AIM OF THE TASK. Each line below from the one containing "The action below" through the one containing "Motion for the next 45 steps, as" is to be given again exactly, and no line outside that span.

TASK MATERIAL.
⁂
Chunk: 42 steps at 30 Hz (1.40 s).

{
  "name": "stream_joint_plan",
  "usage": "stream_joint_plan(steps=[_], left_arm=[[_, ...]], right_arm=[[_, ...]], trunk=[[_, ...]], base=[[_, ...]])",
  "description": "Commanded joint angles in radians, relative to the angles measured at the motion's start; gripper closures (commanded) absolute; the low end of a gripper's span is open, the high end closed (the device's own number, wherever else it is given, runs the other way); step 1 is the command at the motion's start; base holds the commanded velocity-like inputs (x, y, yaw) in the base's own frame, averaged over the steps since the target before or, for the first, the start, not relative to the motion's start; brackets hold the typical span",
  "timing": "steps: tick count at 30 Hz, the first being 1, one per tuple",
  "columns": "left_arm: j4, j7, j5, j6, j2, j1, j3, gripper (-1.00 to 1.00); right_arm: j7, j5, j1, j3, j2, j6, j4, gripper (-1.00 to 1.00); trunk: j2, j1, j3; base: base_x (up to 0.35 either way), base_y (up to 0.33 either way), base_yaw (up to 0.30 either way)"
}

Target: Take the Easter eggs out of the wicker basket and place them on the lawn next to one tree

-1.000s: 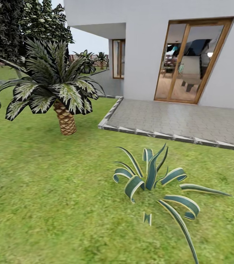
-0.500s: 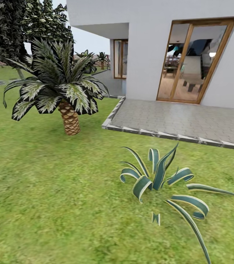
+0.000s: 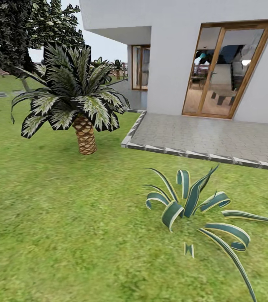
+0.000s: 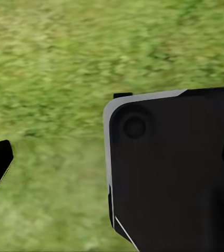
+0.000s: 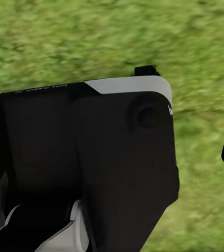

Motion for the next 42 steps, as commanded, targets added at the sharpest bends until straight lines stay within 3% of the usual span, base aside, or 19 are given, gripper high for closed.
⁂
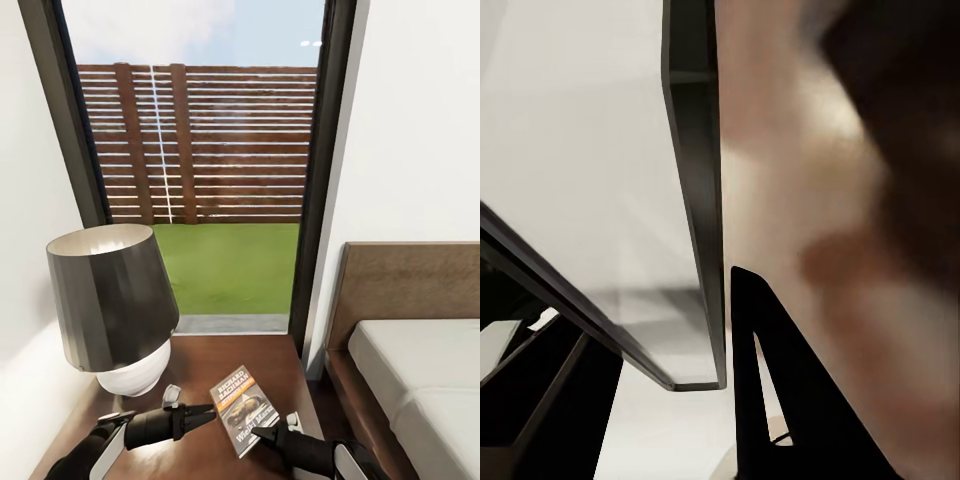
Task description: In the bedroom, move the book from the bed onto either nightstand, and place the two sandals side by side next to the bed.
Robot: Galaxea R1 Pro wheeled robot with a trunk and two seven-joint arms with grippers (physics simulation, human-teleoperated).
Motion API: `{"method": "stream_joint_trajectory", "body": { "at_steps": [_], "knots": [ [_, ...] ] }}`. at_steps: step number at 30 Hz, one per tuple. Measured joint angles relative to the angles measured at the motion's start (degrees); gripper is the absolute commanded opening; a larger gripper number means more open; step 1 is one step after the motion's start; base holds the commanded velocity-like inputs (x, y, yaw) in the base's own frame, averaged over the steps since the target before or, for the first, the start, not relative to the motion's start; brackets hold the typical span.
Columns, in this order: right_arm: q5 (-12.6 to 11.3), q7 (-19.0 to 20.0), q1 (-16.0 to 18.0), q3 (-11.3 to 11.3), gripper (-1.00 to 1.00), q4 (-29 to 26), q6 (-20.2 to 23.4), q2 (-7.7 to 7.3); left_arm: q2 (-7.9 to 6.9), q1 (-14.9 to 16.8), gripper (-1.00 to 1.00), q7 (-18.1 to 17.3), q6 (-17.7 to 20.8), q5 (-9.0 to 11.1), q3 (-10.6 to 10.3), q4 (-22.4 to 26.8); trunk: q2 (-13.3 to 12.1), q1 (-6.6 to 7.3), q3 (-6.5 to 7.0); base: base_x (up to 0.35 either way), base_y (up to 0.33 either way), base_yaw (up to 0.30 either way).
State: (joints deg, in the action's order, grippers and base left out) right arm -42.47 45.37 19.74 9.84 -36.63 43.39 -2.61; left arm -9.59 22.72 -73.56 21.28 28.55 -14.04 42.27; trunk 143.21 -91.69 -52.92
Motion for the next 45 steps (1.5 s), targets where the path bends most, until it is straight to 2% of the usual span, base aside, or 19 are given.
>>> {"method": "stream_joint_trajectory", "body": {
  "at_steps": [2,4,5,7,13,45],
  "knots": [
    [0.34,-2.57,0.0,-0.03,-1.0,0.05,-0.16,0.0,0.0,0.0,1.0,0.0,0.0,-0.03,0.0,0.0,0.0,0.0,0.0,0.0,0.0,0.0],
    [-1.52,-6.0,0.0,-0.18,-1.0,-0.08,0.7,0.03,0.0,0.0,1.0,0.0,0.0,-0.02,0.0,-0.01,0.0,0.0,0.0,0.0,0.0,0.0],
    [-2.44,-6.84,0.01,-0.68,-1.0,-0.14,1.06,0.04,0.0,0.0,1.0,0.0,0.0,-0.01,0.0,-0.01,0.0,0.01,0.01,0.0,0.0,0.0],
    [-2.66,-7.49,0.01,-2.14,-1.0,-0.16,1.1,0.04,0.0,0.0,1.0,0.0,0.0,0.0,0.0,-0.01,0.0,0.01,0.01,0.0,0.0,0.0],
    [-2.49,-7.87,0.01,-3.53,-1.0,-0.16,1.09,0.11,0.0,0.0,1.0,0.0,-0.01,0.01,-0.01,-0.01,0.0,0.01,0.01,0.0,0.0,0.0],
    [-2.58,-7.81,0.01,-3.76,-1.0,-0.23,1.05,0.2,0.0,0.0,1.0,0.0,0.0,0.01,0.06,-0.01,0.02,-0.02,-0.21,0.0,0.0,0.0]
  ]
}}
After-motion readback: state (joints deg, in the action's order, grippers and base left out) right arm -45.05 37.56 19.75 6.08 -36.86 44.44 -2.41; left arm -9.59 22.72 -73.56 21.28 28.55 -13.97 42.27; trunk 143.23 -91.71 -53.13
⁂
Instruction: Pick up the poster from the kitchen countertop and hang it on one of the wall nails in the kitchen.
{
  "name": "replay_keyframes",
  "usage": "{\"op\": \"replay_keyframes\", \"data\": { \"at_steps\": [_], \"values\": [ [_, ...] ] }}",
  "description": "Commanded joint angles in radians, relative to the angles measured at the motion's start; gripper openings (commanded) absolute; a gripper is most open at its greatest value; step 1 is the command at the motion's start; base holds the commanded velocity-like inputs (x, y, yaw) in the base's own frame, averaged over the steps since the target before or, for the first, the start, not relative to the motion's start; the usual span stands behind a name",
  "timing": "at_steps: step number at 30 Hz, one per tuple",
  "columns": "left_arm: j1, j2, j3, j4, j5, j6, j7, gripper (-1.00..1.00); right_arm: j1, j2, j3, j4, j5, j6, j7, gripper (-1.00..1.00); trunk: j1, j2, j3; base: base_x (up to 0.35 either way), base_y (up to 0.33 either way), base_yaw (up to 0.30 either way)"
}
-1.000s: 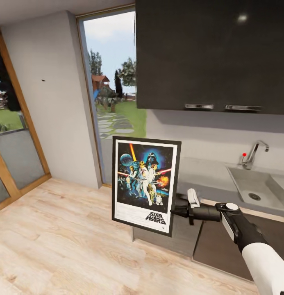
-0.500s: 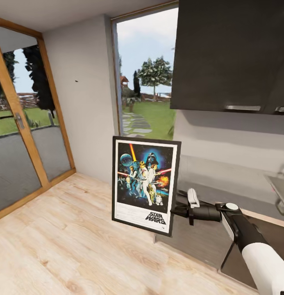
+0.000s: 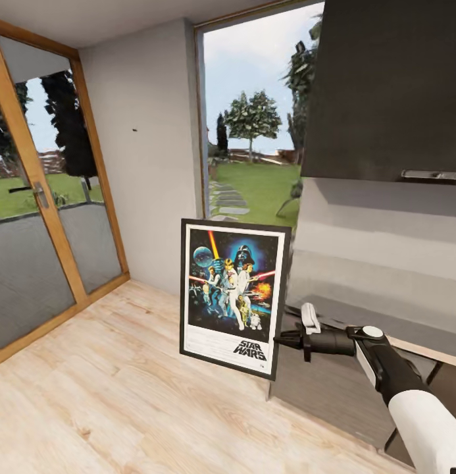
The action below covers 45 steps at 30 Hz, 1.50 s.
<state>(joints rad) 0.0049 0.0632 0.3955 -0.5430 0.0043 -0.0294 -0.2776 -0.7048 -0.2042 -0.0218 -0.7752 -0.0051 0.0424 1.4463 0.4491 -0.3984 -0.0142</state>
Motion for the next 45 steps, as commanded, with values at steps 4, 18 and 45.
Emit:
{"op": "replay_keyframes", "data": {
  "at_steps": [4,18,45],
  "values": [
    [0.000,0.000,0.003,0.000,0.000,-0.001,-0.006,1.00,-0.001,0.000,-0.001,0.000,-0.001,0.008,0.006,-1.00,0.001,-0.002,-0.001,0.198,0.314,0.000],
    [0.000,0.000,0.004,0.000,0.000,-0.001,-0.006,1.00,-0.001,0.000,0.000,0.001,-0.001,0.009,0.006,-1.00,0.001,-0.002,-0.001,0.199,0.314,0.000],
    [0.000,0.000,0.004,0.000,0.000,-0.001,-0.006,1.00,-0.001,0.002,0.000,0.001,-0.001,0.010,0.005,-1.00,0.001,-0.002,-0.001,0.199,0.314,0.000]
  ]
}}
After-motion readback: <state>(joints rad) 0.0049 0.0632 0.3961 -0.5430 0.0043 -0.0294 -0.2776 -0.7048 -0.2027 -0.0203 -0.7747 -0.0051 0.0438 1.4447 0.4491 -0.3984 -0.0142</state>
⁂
TASK RESULT.
The action below covers 45 steps at 30 Hz, 1.50 s.
<state>(joints rad) 0.0049 0.0632 0.3955 -0.5430 0.0043 -0.0294 -0.2776 -0.7048 -0.2042 -0.0218 -0.7752 -0.0051 0.0424 1.4463 0.4491 -0.3984 -0.0142</state>
Motion for the next 45 steps, as commanded, with values at steps 4, 18 and 45.

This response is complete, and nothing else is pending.